Two swimmers were attacked by sharks offshore at two separate New York’s Long Island beaches on Wed., July 13, increasing the number of shark attacks there to five since June 30.
“Jaws,” the blockbuster movie directed by Steven Spielberg, was released in 1975, and the film has been hailed by many as the “first summer blockbuster.”
The film was set in a New England resort town where a great white shark off the coast terrorized swimmers and boaters alike.
One of the men attacked on Wed. off the coast of Long Island was a longtime surfer who was knocked off his surfboard by a shark that left him bleeding from a four-inch bite on his leg.
In the other attack, a man from Ariz. was standing in waist-deep water off Long Island’s Seaview Beach when he was attacked from behind by a shark that bit him on his wrist and buttocks.
The victim was able to walk out of the water where he received first aid and was flown by a police helicopter to the hospital where he was treated and released.
Fatal shark attacks in 2022 have been reported to have occurred off the coasts of Columbia, Mexico and Australia.
Authorities point out that shark attacks are rare considering the millions of swimmers, surfers, and scuba divers who frequent coastal waters during the summer months.

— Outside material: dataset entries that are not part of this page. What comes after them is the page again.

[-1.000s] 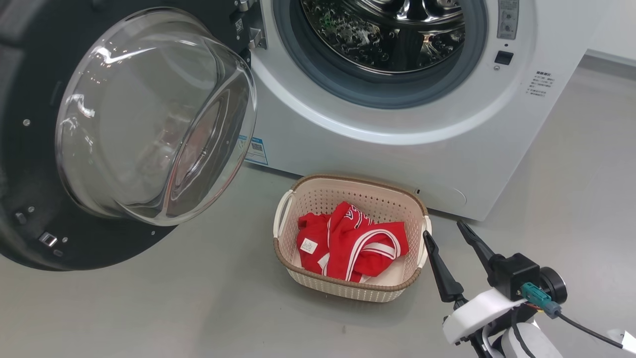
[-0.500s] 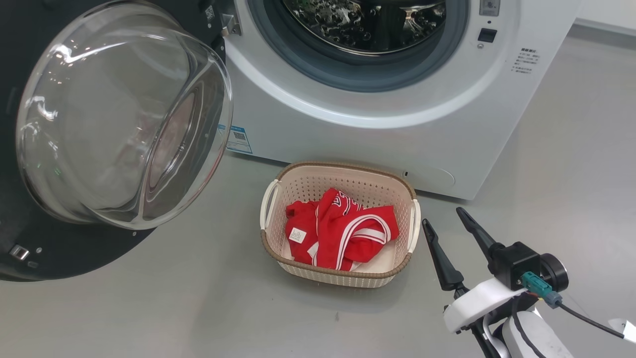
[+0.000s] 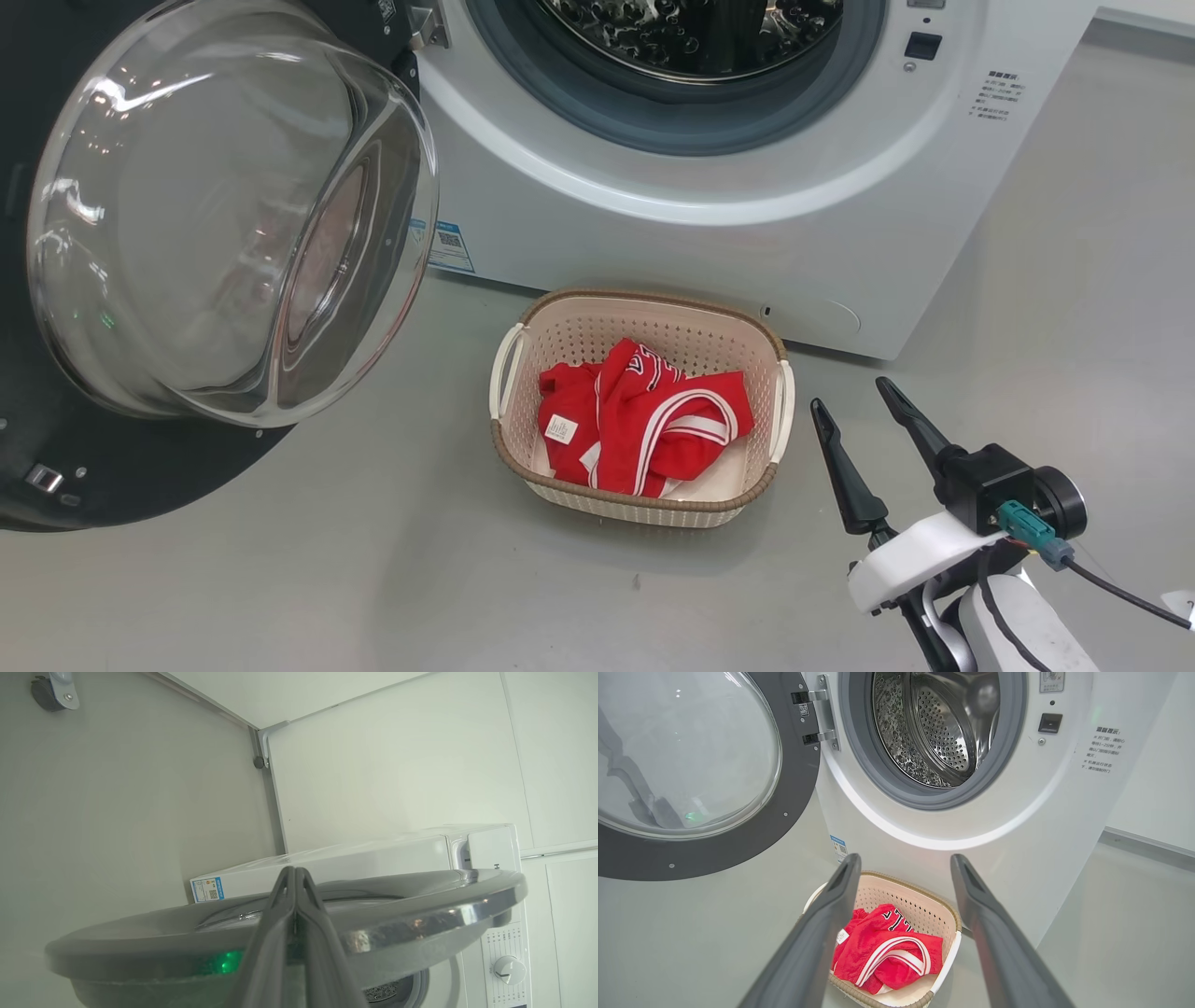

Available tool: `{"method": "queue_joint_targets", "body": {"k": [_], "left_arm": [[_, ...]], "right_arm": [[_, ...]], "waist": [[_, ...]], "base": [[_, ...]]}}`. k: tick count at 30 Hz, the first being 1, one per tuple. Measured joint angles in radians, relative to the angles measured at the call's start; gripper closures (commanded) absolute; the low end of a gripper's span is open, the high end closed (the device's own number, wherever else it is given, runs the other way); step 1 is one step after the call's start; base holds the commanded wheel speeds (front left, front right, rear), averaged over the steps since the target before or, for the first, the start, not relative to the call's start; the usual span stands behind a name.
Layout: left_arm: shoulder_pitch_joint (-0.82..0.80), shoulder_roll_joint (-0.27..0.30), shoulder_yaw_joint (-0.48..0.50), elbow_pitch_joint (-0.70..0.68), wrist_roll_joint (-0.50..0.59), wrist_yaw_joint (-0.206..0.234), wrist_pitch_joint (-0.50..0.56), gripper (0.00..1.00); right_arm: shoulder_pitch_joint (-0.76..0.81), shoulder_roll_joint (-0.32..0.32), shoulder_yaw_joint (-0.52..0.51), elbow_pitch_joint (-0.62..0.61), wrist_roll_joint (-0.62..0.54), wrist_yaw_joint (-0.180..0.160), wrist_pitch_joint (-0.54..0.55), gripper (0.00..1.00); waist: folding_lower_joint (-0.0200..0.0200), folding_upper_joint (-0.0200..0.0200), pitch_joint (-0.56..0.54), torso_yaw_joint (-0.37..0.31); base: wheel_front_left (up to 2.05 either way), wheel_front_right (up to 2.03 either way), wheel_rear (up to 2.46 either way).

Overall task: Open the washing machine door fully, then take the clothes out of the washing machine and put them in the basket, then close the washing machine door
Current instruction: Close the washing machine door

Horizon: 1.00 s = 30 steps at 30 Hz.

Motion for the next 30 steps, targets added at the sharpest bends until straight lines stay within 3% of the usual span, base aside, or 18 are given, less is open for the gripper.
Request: {"method": "queue_joint_targets", "body": {"k": [18, 30], "left_arm": [[0.001, 0.000, -0.052, -0.032, -0.130, -0.132, 0.266, 1.00], [0.038, -0.015, -0.110, -0.114, -0.181, -0.170, 0.430, 1.00]], "right_arm": [[-0.003, -0.002, -0.012, -0.001, 0.000, 0.000, 0.000, 0.00], [-0.010, 0.000, -0.011, -0.002, 0.000, 0.000, 0.000, 0.00]], "waist": [[0.0000, 0.0000, 0.011, 0.022], [0.0000, 0.0000, 0.010, 0.019]], "base": [[0.00, 0.00, 0.00], [0.00, 0.00, 0.00]]}}
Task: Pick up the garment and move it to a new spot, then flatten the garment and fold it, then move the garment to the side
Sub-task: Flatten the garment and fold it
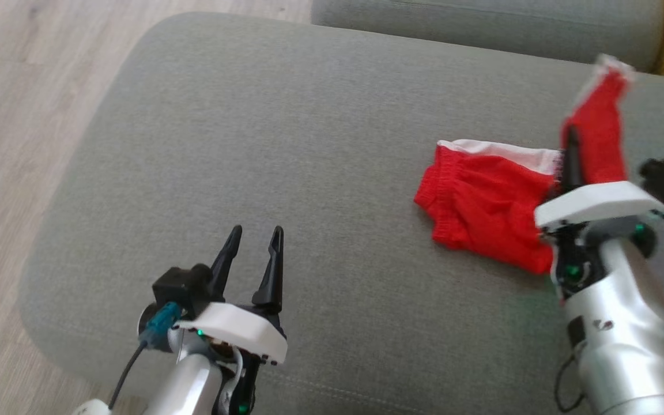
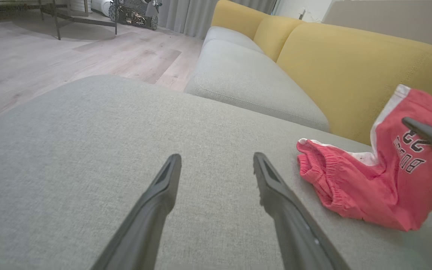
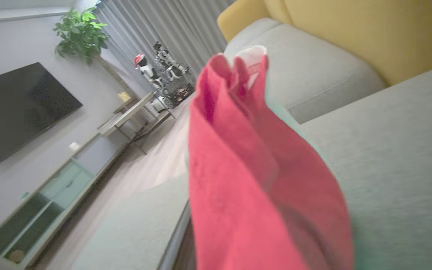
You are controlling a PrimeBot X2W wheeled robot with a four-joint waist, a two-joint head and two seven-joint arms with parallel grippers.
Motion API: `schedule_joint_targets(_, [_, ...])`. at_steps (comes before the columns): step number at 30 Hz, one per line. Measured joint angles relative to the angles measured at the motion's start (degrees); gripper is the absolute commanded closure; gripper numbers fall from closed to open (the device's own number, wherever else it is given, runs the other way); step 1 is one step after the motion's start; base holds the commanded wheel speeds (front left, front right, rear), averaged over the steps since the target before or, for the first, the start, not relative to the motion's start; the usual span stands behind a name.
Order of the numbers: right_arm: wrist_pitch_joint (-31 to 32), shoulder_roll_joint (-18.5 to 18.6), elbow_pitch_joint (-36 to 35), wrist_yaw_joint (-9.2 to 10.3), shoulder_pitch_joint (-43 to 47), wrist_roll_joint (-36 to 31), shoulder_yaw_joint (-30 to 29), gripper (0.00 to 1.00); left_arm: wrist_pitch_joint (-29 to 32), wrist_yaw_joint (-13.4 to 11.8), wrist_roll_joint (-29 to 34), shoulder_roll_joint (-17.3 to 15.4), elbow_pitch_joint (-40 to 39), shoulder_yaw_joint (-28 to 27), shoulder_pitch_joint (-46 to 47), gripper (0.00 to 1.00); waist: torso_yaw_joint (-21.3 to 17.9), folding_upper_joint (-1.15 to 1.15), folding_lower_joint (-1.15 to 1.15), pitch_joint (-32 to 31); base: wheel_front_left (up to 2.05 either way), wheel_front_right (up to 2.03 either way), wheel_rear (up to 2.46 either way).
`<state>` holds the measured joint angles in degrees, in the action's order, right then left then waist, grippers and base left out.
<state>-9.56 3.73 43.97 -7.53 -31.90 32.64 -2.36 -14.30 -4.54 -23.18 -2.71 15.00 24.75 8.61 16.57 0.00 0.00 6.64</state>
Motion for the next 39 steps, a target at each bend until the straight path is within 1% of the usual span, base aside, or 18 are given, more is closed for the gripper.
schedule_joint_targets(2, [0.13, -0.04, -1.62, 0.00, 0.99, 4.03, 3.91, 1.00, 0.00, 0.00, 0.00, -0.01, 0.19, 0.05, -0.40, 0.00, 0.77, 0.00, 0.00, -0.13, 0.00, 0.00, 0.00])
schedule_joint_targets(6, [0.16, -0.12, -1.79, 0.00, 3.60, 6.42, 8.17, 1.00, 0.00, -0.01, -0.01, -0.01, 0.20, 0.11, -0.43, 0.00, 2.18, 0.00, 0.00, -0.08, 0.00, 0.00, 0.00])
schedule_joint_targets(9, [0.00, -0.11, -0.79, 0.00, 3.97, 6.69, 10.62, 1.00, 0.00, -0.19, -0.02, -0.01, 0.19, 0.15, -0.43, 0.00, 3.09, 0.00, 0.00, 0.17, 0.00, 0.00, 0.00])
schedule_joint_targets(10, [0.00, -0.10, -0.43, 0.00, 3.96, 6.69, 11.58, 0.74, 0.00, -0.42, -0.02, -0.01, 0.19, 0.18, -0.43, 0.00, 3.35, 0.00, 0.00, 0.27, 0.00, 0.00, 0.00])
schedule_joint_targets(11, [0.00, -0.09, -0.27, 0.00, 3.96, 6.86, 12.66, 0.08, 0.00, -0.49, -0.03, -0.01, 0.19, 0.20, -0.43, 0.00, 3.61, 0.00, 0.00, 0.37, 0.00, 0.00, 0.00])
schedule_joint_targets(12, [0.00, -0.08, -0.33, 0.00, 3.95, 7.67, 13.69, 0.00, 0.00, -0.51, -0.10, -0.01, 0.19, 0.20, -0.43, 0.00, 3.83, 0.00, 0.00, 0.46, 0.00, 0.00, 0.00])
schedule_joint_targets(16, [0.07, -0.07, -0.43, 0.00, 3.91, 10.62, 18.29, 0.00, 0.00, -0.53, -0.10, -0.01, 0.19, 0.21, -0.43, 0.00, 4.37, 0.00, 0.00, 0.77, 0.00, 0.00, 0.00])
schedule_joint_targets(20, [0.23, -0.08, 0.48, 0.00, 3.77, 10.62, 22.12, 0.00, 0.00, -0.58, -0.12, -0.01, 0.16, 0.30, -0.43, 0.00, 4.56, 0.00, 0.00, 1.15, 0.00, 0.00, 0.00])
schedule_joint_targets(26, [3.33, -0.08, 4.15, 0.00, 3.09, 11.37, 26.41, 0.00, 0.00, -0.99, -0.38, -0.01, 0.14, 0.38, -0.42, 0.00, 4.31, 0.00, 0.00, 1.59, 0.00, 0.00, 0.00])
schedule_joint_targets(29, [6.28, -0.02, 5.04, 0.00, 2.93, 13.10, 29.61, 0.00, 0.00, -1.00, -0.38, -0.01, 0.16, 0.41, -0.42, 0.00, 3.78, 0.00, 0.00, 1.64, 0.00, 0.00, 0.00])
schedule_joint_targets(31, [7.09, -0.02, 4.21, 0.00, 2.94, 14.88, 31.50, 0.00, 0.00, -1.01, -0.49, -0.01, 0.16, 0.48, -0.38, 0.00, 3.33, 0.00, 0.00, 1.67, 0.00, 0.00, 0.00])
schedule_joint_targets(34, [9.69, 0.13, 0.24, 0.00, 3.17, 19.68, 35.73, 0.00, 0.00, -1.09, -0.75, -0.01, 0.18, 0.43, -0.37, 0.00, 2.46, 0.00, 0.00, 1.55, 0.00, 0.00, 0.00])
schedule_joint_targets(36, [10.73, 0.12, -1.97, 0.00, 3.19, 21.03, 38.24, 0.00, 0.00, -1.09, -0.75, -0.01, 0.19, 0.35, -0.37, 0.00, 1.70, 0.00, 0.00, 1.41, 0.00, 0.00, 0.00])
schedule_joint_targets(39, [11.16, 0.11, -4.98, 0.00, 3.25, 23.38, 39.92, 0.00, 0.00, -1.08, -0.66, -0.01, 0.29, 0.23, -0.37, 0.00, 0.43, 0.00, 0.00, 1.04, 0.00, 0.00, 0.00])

Unlike in “Jaws” where the shark attacks were fatal, the 52 reported shark attacks in the U.S. in 2021 were not fatal.
Florida has the longest coastline in the lower 48 states, and 28 of the shark attacks were reported off its coast in 2021 compared to 19 other shark attacks reported off the other coastal waters of the U.S.
Of the 42 shark attacks that have been reported to have occurred in U.S. coastal waters in 2022, none have been fatal.